Ternes, who traces his roots to a family of refugees from a German-speaking enclave in Romania, taught German at Lawrence for 44 years. His scholarly interests extended to languages other than German, including Italian, Portuguese and Spanish, as well as the literature and culture of the ethnic German communities that were under stress in the post-World War II era, leading to a course entitled “The History of the Romance Languages.”

He also was involved with the Lawrence men’s soccer program for several years, serving as the team’s head coach for four seasons in the mid-1980s and guiding the Vikings to their first Midwest Conference championship in 1985.

“What I treasure most of all was the freedom and the opportunity Lawrence offered me to explore some of my interests and talents,” said Ternes.
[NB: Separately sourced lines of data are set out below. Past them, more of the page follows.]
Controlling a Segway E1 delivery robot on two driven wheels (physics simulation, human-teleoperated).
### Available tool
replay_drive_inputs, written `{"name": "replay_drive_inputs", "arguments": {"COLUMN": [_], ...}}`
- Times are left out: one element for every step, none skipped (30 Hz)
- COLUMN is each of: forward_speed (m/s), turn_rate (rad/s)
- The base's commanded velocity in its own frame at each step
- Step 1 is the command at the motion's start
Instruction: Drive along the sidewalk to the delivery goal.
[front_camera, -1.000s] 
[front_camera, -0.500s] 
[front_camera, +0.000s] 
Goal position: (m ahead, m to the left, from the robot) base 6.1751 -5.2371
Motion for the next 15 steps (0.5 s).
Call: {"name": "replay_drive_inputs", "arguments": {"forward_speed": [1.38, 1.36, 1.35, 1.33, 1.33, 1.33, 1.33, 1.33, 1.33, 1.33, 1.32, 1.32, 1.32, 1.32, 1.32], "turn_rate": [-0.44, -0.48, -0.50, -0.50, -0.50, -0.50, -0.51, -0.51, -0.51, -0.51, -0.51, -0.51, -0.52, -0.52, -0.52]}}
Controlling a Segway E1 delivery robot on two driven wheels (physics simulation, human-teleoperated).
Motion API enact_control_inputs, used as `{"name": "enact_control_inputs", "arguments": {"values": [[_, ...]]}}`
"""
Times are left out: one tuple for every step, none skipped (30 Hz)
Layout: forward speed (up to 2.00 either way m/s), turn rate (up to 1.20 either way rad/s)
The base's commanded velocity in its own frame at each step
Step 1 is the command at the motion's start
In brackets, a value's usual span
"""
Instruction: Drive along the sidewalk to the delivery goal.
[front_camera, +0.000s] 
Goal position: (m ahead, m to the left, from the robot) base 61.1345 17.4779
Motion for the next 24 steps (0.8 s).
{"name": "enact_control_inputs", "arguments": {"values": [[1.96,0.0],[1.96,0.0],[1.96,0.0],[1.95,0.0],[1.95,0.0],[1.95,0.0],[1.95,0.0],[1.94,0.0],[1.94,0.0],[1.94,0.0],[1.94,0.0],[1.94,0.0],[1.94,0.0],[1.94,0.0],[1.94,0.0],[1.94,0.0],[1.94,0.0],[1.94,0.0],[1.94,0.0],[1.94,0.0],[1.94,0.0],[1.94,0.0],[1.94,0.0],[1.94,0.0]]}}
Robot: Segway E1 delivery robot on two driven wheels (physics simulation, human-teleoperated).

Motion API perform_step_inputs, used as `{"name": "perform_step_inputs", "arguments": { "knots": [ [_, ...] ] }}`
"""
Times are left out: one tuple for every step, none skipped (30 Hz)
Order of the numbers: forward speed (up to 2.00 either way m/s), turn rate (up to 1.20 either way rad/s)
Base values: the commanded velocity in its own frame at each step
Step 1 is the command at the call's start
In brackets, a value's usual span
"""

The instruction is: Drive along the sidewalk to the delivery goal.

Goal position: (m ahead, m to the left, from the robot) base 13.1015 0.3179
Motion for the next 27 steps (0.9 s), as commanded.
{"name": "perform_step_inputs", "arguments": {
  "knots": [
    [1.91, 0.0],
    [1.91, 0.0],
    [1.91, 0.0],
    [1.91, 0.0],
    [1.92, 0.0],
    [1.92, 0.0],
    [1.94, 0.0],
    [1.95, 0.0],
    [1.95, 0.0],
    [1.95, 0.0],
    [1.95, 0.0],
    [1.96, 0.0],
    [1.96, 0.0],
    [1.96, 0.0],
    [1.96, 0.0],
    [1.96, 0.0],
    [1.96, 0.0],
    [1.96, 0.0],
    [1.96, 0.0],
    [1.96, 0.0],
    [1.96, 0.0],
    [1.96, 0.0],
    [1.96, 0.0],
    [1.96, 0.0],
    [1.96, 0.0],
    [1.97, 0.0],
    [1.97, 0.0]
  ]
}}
He says he takes particular pride in his work and cooperation with music majors who also happened to be German majors.

“I guided many honors and senior projects on topics relating to German literature and music and had the pleasure to perform some popular music pieces with voice and instrument majors,” said Ternes, who organized a number of Liederabend (Evening of Song) during his tenure.  “I’m also proud of our majors who have become teachers and professors of German themselves.”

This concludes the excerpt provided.